++++ Information shown ++++
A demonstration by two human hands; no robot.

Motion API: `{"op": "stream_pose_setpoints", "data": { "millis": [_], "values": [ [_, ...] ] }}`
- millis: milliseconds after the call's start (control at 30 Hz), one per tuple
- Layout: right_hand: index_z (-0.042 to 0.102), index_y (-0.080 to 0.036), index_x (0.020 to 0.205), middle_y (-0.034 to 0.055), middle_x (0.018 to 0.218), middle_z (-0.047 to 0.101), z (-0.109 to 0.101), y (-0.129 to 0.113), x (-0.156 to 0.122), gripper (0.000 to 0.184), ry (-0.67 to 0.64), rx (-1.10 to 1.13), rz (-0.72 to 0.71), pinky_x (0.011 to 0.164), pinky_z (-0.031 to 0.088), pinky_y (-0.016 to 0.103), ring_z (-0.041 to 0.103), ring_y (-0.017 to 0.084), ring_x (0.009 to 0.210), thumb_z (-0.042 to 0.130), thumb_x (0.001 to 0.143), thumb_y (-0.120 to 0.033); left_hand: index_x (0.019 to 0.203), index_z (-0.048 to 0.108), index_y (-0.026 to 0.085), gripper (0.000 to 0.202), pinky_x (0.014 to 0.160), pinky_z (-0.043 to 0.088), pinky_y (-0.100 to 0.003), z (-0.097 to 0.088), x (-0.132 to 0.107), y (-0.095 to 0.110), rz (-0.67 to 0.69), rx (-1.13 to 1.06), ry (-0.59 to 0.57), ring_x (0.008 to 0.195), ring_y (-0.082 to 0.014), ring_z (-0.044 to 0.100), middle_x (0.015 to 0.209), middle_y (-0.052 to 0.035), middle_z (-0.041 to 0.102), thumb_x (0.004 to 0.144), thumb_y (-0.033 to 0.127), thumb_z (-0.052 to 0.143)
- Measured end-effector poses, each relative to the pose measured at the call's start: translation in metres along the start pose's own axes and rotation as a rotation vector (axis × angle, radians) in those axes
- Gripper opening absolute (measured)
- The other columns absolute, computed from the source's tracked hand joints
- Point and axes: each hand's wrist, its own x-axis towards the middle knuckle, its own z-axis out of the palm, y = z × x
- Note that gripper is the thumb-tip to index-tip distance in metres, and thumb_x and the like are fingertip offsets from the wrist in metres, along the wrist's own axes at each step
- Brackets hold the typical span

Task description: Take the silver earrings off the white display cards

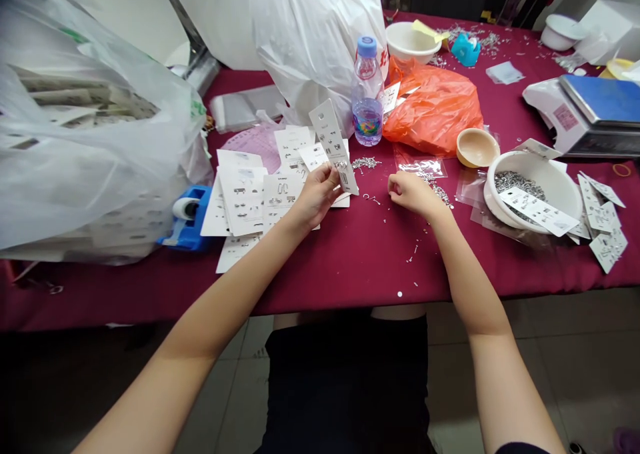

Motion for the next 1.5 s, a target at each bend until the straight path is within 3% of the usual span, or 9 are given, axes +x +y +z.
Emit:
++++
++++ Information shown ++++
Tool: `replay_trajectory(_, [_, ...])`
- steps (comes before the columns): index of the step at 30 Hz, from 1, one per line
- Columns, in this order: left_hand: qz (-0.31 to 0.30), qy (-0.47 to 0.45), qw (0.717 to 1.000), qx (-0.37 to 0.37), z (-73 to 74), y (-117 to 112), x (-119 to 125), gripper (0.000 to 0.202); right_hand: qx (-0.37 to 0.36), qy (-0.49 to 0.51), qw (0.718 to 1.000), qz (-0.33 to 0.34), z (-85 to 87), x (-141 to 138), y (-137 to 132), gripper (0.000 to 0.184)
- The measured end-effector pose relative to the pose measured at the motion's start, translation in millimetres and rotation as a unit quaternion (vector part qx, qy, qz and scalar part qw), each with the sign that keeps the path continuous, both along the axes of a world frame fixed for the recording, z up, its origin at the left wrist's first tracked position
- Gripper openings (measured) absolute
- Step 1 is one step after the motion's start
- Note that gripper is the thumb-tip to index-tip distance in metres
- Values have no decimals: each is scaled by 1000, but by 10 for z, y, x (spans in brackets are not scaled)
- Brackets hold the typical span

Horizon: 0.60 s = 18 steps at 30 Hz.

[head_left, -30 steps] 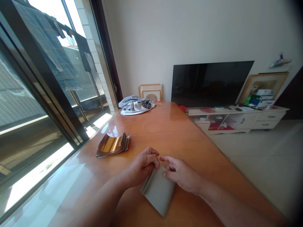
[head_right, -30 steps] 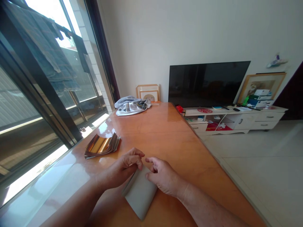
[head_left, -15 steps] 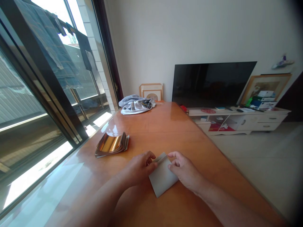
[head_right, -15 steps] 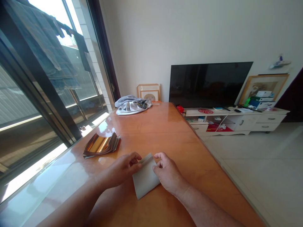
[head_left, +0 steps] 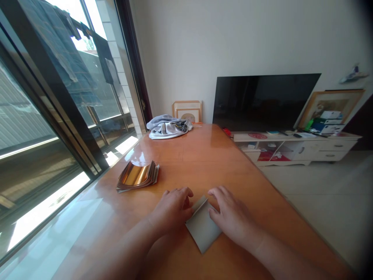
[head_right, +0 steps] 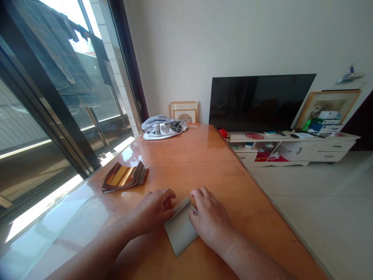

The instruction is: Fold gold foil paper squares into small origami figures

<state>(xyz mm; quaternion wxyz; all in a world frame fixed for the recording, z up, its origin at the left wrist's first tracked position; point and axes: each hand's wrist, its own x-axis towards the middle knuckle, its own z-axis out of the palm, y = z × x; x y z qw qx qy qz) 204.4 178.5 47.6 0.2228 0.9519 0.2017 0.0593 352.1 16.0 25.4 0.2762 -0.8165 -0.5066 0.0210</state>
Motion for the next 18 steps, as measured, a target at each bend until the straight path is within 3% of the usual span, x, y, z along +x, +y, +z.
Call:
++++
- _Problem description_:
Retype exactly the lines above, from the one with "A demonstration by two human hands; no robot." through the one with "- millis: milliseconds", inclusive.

- _Task result_:
A demonstration by two human hands; no robot.

Motion API: `{"op": "stream_pose_setpoints", "data": { "millis": [_], "values": [ [_, ...] ] }}`
- millis: milliseconds after the call's start (control at 30 Hz), one per tuple

Nothing else remains to be done in this exercise.